**ASSIGNMENT:**
The answer should be each line from the entries below that has the word "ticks" in it.

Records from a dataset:
__________

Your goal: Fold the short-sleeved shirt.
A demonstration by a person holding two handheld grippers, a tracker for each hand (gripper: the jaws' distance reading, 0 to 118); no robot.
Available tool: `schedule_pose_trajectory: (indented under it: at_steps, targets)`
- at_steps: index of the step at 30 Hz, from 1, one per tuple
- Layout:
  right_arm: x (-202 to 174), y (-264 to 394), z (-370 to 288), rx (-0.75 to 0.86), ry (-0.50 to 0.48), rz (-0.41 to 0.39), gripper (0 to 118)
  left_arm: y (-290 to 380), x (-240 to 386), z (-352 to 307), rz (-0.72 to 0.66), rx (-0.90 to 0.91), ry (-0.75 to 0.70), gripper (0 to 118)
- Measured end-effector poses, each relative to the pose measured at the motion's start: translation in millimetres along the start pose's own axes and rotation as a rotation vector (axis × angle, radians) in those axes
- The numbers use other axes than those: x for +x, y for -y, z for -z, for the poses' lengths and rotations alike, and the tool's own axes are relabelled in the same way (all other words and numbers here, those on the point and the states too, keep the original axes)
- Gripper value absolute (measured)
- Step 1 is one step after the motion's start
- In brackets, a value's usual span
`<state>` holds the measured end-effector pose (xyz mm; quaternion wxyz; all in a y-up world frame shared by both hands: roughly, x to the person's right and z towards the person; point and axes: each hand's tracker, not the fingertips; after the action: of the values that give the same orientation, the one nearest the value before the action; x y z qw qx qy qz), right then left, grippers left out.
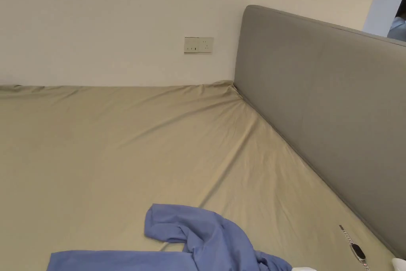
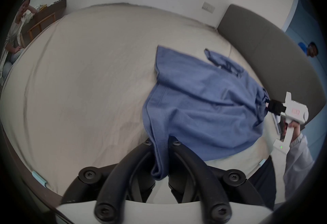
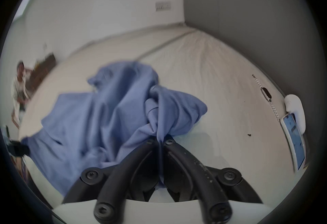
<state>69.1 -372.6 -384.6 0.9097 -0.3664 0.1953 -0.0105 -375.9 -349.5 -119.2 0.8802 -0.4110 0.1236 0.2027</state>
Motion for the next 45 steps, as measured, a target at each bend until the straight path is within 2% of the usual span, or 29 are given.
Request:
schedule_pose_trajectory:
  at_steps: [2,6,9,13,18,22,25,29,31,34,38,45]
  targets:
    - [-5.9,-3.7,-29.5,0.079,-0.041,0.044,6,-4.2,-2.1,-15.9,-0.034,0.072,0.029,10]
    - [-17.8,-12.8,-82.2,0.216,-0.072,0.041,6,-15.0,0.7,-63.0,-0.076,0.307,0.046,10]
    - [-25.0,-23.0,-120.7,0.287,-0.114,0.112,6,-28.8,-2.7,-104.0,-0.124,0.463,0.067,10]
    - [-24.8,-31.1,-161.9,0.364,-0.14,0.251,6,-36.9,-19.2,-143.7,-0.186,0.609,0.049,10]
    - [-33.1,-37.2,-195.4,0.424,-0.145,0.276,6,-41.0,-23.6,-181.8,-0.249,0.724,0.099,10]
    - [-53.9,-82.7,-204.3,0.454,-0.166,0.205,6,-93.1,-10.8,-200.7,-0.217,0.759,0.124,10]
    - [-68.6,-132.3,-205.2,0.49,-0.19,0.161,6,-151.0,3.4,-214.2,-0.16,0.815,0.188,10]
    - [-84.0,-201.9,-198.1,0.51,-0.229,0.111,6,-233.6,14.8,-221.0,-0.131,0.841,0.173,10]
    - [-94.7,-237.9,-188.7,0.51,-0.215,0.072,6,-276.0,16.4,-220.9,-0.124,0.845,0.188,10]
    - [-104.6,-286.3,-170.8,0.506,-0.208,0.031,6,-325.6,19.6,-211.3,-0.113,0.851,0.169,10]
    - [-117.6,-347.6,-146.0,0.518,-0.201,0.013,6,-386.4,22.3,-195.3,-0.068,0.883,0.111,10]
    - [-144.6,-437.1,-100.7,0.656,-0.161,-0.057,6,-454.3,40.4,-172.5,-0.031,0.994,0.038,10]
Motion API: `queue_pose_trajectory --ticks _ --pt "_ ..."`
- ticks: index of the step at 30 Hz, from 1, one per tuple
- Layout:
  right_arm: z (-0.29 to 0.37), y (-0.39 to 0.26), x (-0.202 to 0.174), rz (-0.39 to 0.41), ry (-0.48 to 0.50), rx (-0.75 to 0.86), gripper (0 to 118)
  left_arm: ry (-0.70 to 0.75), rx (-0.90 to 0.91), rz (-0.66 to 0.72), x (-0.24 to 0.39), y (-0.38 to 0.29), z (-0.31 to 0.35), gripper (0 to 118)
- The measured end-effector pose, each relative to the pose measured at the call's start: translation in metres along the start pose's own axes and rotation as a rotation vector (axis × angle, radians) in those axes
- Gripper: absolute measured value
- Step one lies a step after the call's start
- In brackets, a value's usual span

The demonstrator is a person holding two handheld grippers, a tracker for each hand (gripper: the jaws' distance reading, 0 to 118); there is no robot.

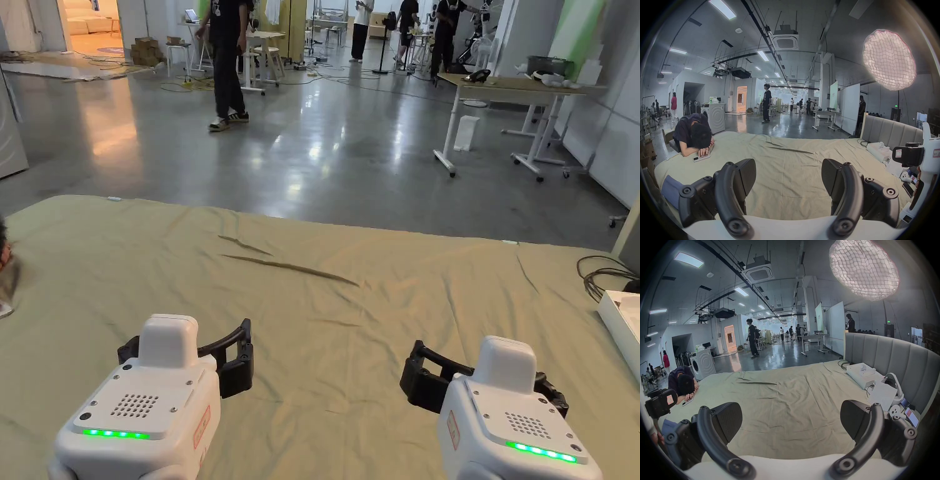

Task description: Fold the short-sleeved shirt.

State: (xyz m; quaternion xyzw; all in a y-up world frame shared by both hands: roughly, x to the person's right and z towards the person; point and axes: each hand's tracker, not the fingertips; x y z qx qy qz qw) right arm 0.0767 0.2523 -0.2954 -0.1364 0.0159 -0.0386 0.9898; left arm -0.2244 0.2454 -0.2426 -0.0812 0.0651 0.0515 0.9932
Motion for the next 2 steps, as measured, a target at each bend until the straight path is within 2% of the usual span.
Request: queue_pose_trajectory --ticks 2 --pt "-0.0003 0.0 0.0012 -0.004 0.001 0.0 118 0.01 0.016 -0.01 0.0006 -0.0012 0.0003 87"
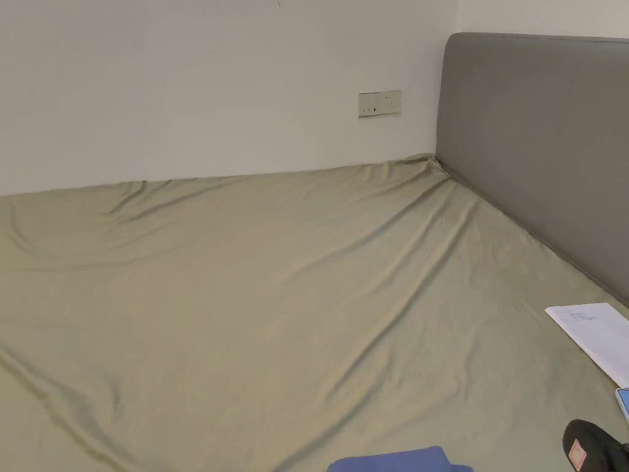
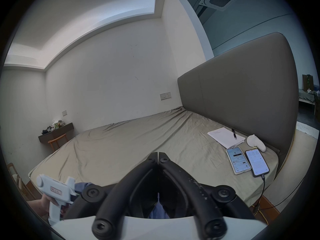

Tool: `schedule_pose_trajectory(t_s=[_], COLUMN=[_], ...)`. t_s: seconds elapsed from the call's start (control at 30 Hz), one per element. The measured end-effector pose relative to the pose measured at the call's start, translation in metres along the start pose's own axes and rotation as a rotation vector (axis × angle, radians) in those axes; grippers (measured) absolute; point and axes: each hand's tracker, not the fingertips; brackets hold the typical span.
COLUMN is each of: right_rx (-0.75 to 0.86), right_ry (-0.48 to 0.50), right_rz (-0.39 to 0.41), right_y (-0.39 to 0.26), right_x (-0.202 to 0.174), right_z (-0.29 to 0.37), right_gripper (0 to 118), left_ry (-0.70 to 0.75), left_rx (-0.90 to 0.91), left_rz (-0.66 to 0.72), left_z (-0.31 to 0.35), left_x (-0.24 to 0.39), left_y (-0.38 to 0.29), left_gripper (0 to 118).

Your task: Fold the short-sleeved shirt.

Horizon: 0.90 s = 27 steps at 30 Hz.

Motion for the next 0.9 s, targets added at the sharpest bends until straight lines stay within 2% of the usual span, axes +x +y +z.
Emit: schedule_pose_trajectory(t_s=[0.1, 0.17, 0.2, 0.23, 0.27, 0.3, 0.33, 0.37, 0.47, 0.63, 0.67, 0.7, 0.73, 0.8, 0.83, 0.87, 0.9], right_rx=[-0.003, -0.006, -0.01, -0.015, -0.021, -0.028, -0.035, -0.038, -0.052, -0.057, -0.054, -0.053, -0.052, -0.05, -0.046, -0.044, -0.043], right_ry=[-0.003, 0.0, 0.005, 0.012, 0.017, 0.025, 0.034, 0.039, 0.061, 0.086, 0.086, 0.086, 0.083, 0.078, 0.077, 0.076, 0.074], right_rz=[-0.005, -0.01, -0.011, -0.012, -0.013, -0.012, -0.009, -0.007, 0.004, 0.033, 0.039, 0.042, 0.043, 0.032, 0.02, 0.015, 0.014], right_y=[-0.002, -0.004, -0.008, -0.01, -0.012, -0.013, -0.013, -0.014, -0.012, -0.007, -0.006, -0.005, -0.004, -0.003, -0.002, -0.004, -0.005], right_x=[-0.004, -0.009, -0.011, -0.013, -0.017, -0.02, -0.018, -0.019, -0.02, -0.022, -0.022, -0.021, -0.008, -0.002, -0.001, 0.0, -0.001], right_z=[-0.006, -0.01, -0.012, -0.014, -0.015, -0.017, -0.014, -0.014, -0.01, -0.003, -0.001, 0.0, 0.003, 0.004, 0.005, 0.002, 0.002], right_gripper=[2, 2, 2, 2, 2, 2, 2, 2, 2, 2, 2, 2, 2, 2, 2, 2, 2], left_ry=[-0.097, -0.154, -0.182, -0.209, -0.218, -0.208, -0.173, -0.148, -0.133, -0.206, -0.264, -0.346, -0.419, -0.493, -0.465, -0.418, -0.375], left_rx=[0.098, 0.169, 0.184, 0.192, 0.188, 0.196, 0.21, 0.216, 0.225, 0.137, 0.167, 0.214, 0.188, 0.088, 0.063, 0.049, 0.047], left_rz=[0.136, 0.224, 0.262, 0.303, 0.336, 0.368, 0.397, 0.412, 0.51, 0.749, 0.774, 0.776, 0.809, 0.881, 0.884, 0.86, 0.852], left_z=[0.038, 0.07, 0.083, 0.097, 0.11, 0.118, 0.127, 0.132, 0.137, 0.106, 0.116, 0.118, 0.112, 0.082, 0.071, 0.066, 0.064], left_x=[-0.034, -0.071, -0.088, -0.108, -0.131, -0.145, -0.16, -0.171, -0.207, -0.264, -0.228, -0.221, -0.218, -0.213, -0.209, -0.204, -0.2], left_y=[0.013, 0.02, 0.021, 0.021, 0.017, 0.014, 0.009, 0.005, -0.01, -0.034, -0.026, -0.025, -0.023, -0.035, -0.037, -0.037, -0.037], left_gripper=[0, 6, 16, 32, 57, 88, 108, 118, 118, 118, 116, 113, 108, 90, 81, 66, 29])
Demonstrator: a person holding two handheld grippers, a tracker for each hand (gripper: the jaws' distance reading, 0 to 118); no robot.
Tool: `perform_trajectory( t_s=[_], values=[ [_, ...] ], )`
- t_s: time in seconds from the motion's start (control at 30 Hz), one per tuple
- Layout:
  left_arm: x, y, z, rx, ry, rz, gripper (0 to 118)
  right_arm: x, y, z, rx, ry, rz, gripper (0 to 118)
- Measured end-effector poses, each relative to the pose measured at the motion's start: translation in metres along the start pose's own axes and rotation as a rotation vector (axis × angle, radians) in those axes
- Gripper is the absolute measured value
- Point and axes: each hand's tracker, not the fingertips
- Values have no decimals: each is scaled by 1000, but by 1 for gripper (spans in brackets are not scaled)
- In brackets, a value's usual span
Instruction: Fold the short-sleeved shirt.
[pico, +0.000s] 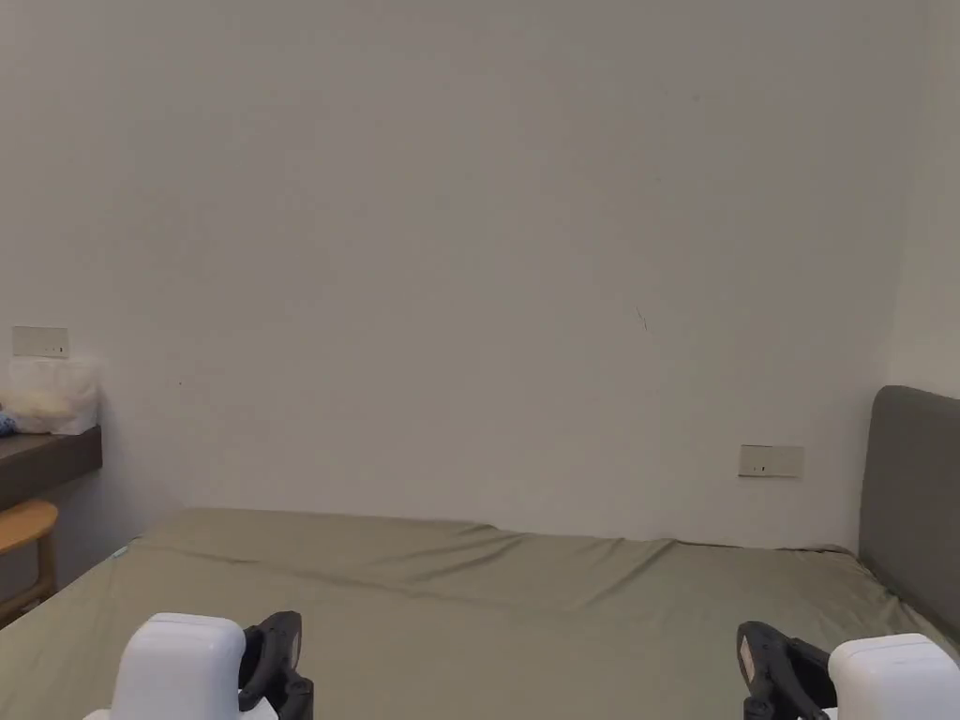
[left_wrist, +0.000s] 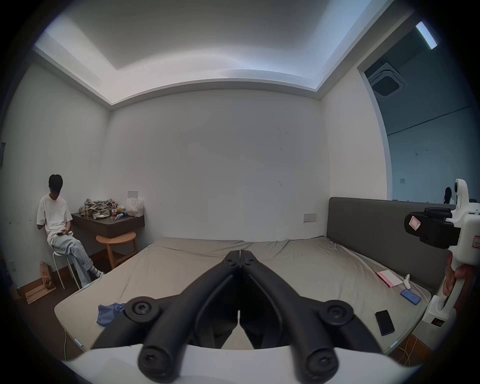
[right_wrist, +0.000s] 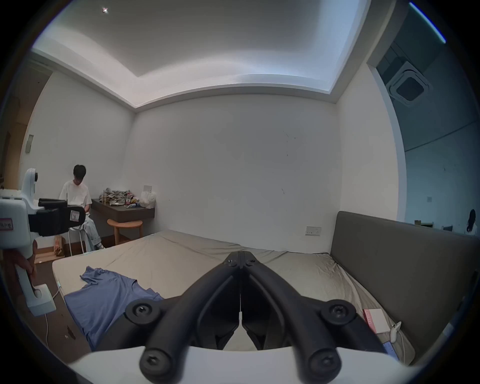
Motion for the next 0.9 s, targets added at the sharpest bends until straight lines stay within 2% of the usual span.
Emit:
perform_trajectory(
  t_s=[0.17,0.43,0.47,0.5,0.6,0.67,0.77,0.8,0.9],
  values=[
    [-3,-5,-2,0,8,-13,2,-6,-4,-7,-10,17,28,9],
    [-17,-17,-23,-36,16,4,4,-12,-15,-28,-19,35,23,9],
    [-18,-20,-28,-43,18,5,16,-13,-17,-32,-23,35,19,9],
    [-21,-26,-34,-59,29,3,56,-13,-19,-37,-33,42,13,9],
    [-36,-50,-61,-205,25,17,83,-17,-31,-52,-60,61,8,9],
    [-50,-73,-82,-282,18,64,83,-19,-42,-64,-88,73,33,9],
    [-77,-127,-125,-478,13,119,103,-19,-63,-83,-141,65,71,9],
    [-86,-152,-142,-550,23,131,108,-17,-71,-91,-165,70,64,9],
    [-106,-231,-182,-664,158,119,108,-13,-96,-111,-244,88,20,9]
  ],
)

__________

**EXERCISE ANSWER:**
Motion API: `queue_pose_trajectory --ticks _ --pt "_ ..."`
- ticks: index of the step at 30 Hz, from 1, one per tuple
Request: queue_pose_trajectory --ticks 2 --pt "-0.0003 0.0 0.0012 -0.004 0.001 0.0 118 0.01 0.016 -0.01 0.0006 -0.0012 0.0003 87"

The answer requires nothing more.